** Opening EXERCISE DATA block **
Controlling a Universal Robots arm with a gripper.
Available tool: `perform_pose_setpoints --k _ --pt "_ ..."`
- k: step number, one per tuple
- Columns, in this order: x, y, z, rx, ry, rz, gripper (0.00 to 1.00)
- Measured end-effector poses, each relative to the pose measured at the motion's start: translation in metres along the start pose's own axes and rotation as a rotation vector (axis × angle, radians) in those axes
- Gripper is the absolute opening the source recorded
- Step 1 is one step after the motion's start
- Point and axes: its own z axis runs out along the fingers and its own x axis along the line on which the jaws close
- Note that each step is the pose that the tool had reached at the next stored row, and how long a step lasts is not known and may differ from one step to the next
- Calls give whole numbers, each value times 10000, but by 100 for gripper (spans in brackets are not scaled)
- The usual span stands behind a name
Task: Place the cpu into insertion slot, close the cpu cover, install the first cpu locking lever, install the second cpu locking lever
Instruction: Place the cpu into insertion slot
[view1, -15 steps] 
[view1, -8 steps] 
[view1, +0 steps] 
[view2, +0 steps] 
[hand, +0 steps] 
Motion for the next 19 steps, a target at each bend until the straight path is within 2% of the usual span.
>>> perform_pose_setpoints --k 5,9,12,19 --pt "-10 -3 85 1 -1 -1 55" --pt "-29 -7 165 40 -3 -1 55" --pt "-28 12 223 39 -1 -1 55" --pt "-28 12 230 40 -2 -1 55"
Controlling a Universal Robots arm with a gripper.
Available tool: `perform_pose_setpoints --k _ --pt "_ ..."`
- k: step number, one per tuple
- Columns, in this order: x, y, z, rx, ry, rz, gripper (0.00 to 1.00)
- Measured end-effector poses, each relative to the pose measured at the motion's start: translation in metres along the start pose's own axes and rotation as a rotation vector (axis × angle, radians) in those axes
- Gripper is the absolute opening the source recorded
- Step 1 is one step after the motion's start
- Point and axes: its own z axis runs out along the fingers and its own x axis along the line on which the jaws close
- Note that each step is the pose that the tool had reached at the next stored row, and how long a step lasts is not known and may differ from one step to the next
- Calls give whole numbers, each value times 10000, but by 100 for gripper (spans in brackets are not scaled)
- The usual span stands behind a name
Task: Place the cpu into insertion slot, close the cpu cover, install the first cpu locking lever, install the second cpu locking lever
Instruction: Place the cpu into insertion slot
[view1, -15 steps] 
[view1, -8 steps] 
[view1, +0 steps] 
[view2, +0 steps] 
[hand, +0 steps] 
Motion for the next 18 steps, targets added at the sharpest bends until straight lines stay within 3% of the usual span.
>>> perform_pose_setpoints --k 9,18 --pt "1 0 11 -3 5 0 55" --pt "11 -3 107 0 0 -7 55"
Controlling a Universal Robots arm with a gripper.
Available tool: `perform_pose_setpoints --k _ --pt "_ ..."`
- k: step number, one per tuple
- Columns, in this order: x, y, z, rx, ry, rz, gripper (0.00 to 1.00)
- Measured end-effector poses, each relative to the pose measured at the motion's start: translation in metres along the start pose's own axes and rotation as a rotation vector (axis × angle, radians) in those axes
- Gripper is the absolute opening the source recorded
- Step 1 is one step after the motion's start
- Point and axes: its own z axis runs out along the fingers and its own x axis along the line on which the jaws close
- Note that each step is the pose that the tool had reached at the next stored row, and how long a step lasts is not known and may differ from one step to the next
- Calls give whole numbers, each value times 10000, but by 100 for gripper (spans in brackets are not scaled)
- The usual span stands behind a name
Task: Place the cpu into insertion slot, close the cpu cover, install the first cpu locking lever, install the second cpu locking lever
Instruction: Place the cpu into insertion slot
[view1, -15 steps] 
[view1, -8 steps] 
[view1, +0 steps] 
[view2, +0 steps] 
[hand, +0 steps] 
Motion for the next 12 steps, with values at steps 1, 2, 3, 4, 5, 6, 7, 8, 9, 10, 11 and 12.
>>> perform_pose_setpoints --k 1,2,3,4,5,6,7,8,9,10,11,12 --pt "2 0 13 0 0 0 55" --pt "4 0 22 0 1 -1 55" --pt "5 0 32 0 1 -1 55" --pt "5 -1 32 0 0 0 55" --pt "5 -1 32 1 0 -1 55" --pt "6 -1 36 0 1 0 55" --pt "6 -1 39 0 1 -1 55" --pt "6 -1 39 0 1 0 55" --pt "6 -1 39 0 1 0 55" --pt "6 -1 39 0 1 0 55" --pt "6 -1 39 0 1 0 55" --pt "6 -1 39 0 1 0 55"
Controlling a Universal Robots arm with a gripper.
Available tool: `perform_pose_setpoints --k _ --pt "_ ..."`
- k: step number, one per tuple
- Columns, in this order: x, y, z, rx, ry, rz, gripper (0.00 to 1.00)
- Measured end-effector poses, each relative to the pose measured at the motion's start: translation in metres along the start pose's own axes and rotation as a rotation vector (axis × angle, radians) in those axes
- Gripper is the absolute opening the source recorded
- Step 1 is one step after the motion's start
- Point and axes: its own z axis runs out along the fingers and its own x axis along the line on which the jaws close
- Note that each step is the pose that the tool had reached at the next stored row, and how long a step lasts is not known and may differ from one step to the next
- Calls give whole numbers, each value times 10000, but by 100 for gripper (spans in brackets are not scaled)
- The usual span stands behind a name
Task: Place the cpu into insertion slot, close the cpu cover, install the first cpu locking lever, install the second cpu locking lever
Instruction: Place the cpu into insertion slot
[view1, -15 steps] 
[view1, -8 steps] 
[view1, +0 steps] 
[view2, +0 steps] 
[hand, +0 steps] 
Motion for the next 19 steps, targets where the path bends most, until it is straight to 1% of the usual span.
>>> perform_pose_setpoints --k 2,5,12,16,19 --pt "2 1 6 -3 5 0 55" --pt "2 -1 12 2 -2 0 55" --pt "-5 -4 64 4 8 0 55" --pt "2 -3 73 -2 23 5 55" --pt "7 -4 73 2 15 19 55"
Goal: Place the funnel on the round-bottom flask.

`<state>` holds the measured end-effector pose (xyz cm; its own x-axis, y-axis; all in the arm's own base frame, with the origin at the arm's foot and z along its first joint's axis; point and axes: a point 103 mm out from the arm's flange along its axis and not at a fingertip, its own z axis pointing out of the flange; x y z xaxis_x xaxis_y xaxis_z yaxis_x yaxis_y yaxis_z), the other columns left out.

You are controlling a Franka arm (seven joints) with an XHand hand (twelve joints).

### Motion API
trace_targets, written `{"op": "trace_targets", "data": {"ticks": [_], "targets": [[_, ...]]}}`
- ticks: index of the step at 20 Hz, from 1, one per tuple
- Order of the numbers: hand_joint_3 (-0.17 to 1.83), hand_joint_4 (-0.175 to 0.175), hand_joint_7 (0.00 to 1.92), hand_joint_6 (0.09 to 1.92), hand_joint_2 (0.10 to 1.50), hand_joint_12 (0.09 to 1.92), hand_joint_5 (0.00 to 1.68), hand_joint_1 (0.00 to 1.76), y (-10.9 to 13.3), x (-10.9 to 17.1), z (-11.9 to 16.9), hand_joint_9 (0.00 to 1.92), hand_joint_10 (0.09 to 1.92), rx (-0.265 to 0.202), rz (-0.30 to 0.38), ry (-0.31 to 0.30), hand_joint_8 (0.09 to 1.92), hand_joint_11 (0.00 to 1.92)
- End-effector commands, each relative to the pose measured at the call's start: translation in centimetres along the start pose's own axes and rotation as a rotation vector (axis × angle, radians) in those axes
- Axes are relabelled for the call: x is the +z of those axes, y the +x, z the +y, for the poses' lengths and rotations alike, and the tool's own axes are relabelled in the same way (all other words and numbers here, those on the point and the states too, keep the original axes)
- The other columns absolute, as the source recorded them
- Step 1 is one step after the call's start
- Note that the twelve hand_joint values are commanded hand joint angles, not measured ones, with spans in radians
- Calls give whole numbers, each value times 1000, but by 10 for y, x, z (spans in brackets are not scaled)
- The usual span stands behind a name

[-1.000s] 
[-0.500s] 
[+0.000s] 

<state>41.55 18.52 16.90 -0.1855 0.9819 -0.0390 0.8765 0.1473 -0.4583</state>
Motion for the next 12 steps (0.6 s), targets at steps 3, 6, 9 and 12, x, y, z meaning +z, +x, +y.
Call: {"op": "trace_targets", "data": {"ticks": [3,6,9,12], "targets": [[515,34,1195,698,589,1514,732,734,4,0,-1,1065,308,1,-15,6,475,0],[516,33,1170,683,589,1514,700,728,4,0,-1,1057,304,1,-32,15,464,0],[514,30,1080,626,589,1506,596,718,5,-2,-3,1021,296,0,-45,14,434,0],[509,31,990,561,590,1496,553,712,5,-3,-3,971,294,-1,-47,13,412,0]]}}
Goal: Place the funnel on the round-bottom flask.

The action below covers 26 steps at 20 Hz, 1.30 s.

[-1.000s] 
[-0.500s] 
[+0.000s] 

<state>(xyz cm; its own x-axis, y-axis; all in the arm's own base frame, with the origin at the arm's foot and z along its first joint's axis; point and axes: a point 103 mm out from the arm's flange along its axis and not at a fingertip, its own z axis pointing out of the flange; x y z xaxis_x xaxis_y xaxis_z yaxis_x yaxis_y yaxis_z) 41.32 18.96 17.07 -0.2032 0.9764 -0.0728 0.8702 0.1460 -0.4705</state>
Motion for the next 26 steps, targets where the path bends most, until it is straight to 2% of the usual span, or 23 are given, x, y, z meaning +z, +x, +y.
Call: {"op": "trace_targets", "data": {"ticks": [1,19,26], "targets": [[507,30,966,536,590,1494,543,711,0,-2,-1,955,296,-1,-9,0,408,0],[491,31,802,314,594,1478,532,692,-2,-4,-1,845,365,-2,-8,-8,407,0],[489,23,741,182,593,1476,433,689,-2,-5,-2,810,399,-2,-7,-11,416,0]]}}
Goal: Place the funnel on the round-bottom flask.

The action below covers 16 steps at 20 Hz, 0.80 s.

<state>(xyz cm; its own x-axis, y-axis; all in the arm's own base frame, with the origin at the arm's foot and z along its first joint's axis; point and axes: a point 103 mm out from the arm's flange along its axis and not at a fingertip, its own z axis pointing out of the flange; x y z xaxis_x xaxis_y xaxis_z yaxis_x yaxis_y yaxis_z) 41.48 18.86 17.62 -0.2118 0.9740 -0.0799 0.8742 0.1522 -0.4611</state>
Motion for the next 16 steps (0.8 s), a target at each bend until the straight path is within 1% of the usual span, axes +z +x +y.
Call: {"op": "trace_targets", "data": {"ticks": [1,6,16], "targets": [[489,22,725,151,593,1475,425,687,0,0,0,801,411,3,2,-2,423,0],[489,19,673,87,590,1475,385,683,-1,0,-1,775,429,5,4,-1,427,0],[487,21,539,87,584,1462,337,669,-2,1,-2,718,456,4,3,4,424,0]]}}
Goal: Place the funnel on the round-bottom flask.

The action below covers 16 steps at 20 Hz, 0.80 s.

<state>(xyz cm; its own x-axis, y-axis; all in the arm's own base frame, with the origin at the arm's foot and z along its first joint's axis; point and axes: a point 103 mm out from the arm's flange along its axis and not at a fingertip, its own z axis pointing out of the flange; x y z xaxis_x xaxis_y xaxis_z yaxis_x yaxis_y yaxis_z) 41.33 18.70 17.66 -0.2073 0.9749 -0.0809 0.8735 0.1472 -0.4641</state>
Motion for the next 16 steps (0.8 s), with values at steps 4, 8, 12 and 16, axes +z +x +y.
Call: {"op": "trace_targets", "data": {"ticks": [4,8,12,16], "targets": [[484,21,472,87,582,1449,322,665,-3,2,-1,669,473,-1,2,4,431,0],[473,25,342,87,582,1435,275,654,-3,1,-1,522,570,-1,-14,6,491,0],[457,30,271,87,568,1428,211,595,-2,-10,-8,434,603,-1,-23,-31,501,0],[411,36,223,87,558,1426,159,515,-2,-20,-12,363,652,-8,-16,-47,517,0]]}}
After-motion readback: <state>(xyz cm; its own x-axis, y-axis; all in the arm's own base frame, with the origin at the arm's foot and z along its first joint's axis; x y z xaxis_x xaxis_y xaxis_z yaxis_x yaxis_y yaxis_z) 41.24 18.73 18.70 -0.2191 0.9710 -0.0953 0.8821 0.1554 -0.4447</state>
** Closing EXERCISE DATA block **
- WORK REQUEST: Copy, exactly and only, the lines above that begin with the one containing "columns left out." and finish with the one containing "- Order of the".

- RESPONSE TO THIS EXERCISE:
`<state>` holds the measured end-effector pose (xyz cm; its own x-axis, y-axis; all in the arm's own base frame, with the origin at the arm's foot and z along its first joint's axis; point and axes: a point 103 mm out from the arm's flange along its axis and not at a fingertip, its own z axis pointing out of the flange; x y z xaxis_x xaxis_y xaxis_z yaxis_x yaxis_y yaxis_z), the other columns left out.

You are controlling a Franka arm (seven joints) with an XHand hand (twelve joints).

### Motion API
trace_targets, written `{"op": "trace_targets", "data": {"ticks": [_], "targets": [[_, ...]]}}`
- ticks: index of the step at 20 Hz, from 1, one per tuple
- Order of the numbers: hand_joint_3 (-0.17 to 1.83), hand_joint_4 (-0.175 to 0.175), hand_joint_7 (0.00 to 1.92), hand_joint_6 (0.09 to 1.92), hand_joint_2 (0.10 to 1.50), hand_joint_12 (0.09 to 1.92), hand_joint_5 (0.00 to 1.68), hand_joint_1 (0.00 to 1.76), y (-10.9 to 13.3), x (-10.9 to 17.1), z (-11.9 to 16.9), hand_joint_9 (0.00 to 1.92), hand_joint_10 (0.09 to 1.92), rx (-0.265 to 0.202), rz (-0.30 to 0.38), ry (-0.31 to 0.30), hand_joint_8 (0.09 to 1.92), hand_joint_11 (0.00 to 1.92)

The answer, as written, is complete.